The lines to reproduce run from the one containing "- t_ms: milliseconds" to the end of the listing. Reproduce them exactly, both ends included, and nothing else.

### Exercise data:
···
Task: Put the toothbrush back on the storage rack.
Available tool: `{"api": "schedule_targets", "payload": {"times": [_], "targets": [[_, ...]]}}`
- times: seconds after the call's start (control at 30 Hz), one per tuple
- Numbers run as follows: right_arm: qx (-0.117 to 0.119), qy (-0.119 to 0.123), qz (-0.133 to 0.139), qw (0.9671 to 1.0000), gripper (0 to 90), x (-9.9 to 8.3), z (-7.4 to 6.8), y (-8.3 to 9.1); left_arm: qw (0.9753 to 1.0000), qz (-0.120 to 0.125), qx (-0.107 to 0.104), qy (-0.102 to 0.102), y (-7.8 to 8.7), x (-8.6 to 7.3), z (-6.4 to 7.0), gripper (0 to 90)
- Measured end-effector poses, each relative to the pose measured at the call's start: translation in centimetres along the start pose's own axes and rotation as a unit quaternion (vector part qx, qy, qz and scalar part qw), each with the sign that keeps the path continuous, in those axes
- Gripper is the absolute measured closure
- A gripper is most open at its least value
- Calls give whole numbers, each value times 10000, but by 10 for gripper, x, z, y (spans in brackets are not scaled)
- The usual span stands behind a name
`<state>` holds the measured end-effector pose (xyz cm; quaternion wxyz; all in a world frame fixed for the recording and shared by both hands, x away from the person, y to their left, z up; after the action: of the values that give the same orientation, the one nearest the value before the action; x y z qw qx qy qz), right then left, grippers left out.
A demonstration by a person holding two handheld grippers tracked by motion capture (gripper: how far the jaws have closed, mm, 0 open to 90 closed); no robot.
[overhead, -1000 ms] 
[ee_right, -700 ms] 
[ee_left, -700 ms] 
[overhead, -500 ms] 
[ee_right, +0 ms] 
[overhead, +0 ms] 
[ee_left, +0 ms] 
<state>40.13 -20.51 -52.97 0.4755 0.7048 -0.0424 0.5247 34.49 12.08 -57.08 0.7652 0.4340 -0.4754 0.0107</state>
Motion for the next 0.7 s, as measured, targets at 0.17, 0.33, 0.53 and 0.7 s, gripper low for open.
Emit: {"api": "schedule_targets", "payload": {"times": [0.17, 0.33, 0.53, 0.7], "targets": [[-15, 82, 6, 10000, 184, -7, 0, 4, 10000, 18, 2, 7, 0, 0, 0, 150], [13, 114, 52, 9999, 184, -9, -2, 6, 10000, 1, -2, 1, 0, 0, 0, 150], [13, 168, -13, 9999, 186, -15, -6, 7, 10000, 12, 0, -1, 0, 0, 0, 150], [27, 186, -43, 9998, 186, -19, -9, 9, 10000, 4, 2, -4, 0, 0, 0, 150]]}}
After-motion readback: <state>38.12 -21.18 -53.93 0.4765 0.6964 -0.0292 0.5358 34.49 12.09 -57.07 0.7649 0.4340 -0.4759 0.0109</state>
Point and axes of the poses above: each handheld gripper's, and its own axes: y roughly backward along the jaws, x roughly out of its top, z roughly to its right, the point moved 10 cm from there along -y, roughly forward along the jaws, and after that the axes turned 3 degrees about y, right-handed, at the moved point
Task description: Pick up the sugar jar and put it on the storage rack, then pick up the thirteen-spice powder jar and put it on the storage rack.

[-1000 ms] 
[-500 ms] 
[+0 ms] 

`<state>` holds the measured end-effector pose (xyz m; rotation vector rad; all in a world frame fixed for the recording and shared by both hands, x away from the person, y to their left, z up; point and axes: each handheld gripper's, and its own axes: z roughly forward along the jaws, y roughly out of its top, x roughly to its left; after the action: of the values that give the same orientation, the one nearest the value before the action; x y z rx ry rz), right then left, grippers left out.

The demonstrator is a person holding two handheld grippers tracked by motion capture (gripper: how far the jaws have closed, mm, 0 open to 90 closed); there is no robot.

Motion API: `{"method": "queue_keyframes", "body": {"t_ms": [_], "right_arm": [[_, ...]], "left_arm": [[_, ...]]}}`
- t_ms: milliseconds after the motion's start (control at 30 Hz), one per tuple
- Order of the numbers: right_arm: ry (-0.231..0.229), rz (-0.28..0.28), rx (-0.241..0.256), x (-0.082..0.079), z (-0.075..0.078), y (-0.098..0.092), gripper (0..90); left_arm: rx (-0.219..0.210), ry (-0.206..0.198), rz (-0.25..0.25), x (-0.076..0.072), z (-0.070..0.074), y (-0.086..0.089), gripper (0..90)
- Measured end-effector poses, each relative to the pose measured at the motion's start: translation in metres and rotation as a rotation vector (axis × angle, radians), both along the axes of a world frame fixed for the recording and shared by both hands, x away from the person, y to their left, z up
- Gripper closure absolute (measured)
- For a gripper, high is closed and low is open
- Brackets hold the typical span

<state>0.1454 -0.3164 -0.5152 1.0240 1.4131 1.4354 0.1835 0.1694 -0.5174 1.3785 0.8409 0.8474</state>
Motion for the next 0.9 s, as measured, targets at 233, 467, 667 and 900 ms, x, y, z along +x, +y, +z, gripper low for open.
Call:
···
### Your solution:
- t_ms: milliseconds after the motion's start (control at 30 Hz), one per tuple
- Order of the numbers: right_arm: ry (-0.231..0.229), rz (-0.28..0.28), rx (-0.241..0.256), x (-0.082..0.079), z (-0.075..0.078), y (-0.098..0.092), gripper (0..90); left_arm: rx (-0.219..0.210), ry (-0.206..0.198), rz (-0.25..0.25), x (-0.076..0.072), z (-0.070..0.074), y (-0.086..0.089), gripper (0..90)
- Measured end-effector poses, each relative to the pose measured at the motion's start: translation in metres and rotation as a rotation vector (axis × angle, radians), both along the axes of a world frame fixed for the recording and shared by both hands, x away from the person, y to their left, z up
- Gripper closure absolute (measured)
- For a gripper, high is closed and low is open
- Brackets hold the typical span

<state>0.1454 -0.3164 -0.5152 1.0240 1.4131 1.4354 0.1835 0.1694 -0.5174 1.3785 0.8409 0.8474</state>
Motion for the next 0.9 s, as measured, targets at 233, 467, 667 and 900 ms, x, y, z along +x, +y, +z, gripper low for open.
Call:

This output has been given in full.